The schedules created to determine the PILOT allocations were created by the previous controllers, who never verified the calculations in the language in the actual PILOT agreements to ensure accuracy.
During the audit, Fangmann and Piccirillo found discrepancies in PILOT agreements spanning 10 years.
While reading a PILOT agreement in 2020, Piccirillo noticed the allocation methodology was not how it was being billed.
“They only do testing on a sample basis, the sample period that they were auditing. The amount was much different,” Piccirillo said. “And then what we did at the end of the audit was, we decided, with the administration, and the IDA, to extrapolate it to all active PILOTs as far back as we can go. That’s when we realized that there was a lot more than what the audit had discovered.”
When Glen Cove Mayor Pam Panzenbeck took office, she learned he city had been overpaying its PILOTs to the county, while underpaying its school district, for more than a decade. Panzenbeck and Piccirillo met with Nassau County Comptroller Elaine Phillips to discuss reimbursement.

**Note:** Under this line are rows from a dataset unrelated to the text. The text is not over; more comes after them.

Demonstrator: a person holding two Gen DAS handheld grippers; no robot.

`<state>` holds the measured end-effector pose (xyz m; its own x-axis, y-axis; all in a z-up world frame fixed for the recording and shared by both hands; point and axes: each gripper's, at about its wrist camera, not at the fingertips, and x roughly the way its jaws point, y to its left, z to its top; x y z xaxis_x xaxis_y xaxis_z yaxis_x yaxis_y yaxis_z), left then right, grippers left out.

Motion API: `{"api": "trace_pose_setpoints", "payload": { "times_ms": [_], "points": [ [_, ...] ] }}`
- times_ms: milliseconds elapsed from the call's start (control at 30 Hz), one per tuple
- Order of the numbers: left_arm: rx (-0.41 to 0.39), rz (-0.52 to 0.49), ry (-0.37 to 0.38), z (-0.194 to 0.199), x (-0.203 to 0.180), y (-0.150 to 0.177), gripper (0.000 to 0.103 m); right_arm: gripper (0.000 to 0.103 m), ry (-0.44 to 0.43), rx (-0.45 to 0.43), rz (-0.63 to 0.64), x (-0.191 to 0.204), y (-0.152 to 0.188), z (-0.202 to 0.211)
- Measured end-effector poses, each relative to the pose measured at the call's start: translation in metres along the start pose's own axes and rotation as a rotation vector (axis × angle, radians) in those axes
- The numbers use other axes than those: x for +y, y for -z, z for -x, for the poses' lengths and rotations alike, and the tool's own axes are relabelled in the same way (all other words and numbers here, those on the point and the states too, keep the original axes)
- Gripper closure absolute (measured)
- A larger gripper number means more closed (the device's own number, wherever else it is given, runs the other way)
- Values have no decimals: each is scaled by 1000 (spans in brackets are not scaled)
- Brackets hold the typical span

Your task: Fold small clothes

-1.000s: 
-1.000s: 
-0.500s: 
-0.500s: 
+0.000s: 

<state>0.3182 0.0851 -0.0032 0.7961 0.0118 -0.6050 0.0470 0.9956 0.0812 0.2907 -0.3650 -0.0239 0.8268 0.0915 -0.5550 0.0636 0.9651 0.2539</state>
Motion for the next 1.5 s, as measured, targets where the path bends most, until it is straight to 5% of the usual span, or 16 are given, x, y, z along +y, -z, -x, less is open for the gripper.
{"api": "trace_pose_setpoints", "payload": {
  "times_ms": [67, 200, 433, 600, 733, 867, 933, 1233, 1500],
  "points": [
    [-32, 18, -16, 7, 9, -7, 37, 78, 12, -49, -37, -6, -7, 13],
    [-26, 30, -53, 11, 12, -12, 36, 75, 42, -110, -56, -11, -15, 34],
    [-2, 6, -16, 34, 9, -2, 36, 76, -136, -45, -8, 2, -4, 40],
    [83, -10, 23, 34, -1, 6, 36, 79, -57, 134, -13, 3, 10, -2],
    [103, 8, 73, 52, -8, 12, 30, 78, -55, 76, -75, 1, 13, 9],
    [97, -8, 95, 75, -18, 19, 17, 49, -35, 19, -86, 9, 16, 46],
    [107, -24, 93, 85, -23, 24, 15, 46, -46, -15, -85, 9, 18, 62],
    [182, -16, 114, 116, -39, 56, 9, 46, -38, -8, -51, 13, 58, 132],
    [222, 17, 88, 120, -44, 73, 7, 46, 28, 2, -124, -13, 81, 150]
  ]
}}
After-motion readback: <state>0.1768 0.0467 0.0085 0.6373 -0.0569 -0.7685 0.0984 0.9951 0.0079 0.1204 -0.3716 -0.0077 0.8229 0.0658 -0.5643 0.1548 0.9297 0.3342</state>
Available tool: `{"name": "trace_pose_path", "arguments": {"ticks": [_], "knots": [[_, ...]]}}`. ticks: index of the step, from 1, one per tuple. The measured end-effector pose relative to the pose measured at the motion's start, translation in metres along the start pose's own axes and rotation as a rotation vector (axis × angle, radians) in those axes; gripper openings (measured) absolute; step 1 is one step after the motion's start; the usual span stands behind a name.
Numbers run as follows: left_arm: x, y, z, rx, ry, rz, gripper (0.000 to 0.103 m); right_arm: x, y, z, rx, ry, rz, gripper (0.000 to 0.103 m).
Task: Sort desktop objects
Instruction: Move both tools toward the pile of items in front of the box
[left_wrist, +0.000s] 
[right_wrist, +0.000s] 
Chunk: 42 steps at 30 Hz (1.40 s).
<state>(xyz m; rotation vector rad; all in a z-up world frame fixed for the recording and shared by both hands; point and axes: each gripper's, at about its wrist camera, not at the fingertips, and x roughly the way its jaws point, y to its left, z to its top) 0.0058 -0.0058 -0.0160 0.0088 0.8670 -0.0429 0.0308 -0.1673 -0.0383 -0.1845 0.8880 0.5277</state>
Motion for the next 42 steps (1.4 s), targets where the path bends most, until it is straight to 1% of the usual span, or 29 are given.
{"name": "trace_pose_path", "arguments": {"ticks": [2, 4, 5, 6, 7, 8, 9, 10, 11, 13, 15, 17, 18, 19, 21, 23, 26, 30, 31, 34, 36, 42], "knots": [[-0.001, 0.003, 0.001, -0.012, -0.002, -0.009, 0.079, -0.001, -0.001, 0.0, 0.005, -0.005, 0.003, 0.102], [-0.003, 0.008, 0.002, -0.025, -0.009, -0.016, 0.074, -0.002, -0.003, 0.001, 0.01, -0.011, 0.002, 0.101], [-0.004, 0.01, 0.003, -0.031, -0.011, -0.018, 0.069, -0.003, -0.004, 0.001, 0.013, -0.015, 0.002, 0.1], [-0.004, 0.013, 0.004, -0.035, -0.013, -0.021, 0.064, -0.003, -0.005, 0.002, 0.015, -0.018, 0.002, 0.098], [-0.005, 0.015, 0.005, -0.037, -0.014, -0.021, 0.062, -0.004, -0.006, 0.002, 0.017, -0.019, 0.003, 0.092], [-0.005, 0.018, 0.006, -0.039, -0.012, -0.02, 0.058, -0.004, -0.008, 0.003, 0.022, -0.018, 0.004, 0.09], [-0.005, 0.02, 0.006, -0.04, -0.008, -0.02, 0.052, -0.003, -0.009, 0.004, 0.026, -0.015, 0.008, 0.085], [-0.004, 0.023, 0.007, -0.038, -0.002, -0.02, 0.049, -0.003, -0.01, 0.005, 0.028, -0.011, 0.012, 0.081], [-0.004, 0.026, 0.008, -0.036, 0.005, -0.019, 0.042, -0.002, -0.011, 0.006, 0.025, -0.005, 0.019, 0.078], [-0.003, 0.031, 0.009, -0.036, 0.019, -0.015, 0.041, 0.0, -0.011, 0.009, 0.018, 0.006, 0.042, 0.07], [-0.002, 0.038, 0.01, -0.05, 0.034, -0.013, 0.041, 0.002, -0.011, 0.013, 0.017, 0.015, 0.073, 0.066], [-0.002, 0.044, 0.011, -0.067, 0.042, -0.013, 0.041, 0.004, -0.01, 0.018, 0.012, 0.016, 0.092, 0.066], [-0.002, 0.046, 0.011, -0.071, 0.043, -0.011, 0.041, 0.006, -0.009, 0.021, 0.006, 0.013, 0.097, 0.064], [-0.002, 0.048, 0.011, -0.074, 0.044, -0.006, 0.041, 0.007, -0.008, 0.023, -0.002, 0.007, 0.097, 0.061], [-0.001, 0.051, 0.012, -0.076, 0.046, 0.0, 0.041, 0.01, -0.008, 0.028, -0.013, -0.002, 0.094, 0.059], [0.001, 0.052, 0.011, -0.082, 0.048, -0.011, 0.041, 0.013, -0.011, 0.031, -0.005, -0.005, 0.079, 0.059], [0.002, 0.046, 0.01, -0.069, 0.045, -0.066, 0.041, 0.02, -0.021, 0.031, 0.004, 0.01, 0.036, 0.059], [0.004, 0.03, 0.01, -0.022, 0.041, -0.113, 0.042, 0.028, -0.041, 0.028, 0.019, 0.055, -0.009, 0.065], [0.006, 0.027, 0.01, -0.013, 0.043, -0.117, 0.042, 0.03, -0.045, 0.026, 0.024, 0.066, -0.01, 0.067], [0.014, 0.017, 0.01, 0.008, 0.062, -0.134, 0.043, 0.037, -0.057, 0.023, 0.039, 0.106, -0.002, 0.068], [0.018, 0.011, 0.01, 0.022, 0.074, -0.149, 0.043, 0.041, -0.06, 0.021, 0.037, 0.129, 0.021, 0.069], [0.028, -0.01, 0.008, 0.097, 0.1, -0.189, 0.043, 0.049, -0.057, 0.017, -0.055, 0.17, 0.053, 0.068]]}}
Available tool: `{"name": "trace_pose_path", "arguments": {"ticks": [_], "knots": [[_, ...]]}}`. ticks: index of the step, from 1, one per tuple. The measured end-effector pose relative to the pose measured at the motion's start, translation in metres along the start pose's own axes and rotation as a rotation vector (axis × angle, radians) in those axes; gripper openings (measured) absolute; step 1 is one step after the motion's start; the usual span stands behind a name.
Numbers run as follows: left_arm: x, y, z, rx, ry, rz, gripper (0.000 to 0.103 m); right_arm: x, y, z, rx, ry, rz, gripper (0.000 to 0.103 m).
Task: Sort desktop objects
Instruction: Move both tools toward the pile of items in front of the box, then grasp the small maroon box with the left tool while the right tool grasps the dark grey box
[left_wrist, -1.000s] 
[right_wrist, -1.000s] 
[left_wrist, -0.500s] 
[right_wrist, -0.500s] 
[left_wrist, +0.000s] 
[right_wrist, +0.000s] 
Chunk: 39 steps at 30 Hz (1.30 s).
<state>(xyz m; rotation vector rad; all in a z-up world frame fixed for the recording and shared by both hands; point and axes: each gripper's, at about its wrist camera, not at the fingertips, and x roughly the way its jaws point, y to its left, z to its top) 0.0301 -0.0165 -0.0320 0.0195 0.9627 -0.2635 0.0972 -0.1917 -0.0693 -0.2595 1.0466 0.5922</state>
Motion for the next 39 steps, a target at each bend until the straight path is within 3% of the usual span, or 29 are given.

Panzenbeck met with Maria Rianna, Glen Cove City School District’s superintendent, and Nassau County
Executive Bruce Blakeman in February. Panzenbeck was assured the city and school district would get the refund.
The city’s portion of the refund was preemptively included as revenue in Glen Cove’s 2023 budget. It indicates $565,000 of the refund will be used for the general fund to help flatten tax rates and $235,000 will go toward reducing the city’s current fund balance deficit.
Residents were promised a zero percent tax increase because, Panzenbeck said, she had faith the city would be issued the refund in 2023.
Rianna said that although the money was owed to the school district, the district administration had not preemptively discussed how the funds would be allocated. The funds will be deposited into the district’s general fund, and from there it will go toward any special projects or bill payments, or be put into one of the district’s reserves, she said.
Piccirillo said there is now a process in place in which all invoices that are created are double-checked by him and by Fangmann.